Thirty bloody seconds in an alley in Tombstone, Arizona created an enduring legend of the Old West.

In 1881, Tombstone was a prosperous town of 7,000 near the Mexican border, rich from a silver boom and full of legitimate merchants and their families, rubbing shoulders with smugglers, rustlers and murderers. The nature of social life may be be deduced by the presence of 110 saloons, 14 gambling halls, numerous brothels and four churches. Such law as existed was provided by the Earp clan, brothers Wyatt (a deputy US Marshal), James, Vergil, Morgan, and Warren, and dissolute dentist “Doc” Holliday.

Providing a touch of colour and menace to the neighbourhood were “the Cowboys”, a gang of rustlers and smugglers led by Johnny Ringo, including Billy and Ike Clanton, “Curly” Bill Brocius, and the McLaury brothers. Animosity between them and the Earps was overt with the Cowboys making death threats against the lawmen. To some extent, the trouble stemmed from ranchers’ resentment of the dominance by townsfolk of local politics and the economy.

On the night of October 25, the animosities were fuelled by heavy drinking and threats against the Earps and Holliday by Ike Clanton who told listeners that on the morrow he would gun down his enemies. On the 26th Virgil and Morgan encountered Clanton, who was armed in violation of town ordinances; they pistol-whipped and arrested him. Later that day Wyatt also assaulted Tom McClaury. As more Cowboys drifted into town they heard the news and became incensed, loading themselves up with ammunition.The Earps decided to disarm them.

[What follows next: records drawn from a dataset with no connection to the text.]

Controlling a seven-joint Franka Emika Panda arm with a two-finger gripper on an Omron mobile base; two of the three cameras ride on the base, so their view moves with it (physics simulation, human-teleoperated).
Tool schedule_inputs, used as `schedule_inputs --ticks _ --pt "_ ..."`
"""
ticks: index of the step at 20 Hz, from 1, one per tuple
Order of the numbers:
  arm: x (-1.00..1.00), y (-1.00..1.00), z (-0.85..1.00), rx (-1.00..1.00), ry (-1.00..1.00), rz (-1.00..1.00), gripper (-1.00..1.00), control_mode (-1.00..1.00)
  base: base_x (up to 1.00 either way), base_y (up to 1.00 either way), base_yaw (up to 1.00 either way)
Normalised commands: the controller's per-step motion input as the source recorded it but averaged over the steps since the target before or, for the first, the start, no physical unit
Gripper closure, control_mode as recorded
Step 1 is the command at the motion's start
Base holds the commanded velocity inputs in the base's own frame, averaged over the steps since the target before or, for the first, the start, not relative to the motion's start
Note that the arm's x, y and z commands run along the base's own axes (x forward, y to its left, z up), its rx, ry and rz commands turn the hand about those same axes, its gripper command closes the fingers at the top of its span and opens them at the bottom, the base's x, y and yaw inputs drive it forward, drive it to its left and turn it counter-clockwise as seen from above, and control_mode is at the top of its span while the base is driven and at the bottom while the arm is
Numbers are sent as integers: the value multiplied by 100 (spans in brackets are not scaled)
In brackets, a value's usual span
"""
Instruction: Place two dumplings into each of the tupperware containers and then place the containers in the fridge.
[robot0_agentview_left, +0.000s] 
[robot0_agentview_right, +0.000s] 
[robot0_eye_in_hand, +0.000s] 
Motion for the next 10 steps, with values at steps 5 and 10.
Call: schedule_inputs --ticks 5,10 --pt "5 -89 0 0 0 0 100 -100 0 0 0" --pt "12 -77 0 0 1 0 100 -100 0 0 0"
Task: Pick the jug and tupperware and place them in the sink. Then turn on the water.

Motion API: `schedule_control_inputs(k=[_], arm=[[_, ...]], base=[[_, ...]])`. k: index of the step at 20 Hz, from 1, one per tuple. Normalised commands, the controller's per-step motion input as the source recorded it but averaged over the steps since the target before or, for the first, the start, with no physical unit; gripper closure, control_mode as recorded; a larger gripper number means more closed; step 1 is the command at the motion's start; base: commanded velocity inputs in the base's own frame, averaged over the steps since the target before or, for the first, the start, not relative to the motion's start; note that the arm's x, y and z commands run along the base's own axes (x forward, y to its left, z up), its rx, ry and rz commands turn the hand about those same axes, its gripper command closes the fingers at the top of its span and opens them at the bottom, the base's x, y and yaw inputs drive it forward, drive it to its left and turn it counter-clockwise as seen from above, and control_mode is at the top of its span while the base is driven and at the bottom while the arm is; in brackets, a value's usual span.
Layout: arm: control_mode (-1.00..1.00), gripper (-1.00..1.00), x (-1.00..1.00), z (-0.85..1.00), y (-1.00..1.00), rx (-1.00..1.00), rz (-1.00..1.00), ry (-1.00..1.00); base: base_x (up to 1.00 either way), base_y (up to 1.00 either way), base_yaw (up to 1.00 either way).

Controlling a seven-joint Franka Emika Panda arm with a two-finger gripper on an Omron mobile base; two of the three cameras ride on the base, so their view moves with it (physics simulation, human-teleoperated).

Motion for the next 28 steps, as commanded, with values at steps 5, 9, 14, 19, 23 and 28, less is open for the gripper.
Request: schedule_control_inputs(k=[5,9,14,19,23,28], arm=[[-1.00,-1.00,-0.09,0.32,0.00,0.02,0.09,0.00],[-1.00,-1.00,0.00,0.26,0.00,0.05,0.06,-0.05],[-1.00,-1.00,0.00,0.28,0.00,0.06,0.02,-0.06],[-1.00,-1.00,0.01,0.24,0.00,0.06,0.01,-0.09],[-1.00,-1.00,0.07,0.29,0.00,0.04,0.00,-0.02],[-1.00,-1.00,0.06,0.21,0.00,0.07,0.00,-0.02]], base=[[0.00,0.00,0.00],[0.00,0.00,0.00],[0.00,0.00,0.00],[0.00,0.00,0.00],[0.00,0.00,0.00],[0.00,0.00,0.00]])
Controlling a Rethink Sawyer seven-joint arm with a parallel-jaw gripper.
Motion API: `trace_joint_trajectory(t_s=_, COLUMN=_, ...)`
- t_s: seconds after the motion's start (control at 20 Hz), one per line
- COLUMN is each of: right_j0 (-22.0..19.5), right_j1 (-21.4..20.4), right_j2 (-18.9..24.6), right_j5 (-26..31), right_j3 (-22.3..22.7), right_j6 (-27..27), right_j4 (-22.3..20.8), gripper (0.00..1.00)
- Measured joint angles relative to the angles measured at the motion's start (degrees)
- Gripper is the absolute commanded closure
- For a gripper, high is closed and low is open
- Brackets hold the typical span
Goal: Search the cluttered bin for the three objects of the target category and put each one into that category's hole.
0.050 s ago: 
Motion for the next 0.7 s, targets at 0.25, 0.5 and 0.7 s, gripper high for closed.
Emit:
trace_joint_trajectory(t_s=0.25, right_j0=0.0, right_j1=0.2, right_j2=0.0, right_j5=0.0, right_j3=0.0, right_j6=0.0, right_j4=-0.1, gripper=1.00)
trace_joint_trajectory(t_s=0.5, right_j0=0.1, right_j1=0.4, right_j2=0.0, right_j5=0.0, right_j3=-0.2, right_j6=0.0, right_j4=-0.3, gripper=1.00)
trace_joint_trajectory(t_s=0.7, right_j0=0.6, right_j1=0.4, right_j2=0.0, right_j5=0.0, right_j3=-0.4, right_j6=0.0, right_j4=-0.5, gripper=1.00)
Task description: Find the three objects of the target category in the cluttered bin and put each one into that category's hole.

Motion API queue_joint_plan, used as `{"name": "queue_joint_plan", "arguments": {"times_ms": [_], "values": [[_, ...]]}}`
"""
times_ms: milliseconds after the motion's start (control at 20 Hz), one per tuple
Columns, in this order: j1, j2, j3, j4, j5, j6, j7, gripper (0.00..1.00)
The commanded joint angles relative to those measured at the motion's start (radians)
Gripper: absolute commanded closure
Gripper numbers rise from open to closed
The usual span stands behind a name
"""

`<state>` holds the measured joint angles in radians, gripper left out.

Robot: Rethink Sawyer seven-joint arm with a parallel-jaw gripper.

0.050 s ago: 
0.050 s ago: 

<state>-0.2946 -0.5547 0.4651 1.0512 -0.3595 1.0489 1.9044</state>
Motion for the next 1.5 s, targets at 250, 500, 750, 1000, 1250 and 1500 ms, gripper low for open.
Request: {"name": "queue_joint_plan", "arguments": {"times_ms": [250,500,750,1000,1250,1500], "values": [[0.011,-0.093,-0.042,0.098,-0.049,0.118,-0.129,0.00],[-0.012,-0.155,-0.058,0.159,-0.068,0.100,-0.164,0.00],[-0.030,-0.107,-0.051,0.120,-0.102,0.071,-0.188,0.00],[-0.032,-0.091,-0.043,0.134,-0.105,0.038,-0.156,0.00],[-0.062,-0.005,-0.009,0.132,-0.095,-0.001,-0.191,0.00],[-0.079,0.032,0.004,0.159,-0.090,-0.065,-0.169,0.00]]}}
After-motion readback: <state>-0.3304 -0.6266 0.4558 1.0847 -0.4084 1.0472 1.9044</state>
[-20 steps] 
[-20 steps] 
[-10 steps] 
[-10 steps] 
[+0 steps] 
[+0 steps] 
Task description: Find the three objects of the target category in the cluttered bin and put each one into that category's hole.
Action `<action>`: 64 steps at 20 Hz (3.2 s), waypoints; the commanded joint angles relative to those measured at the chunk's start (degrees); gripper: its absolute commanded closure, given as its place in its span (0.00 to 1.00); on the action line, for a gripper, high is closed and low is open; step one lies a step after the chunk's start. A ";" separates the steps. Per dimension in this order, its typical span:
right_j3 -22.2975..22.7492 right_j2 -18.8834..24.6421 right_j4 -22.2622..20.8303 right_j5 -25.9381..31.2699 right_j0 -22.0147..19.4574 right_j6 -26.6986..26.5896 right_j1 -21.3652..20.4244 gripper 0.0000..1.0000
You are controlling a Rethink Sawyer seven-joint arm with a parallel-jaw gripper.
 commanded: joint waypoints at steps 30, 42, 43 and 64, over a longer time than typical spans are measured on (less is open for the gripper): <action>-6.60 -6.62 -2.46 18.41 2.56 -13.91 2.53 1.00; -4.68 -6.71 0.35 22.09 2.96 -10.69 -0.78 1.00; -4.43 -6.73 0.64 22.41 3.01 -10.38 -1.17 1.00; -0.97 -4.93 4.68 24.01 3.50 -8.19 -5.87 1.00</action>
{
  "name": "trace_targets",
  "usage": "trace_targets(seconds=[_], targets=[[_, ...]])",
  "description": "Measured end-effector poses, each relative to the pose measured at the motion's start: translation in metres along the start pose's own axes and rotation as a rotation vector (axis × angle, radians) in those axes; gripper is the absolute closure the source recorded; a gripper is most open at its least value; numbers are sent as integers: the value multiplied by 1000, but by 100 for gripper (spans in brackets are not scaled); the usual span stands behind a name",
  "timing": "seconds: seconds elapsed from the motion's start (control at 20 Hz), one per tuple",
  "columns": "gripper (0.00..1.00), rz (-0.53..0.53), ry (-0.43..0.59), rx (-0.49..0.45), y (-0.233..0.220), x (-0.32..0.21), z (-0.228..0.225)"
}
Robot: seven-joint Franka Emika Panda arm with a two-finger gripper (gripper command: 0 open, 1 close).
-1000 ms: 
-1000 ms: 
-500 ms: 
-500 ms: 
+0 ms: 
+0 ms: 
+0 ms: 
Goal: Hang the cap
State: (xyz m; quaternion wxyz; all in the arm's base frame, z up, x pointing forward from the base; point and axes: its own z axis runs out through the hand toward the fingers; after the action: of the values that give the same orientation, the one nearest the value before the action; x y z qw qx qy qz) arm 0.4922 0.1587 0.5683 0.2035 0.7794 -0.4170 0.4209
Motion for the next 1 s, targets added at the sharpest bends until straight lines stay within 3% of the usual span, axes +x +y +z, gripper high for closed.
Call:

In a side-street, Doc Holliday with Wyatt, Virgil, and Morgan Earp confronted five Cowboys who ignored a call to hand over their weapons. Firing broke out at a distance of about 6′ and when the smoke cleared Ike Clanton and Billy Clairborne had fled, Billy Clanton, Tom McLaury and his brother Frank were dead; Virgil and Morgan were wounded slightly.

Public opinion at the time was divided, with some feeling the Earps had been justified and others claiming that the Cowboys had been ambushed. A trial cleared the Earps but the armed hostility continued. More Earps and Cowboys were to die.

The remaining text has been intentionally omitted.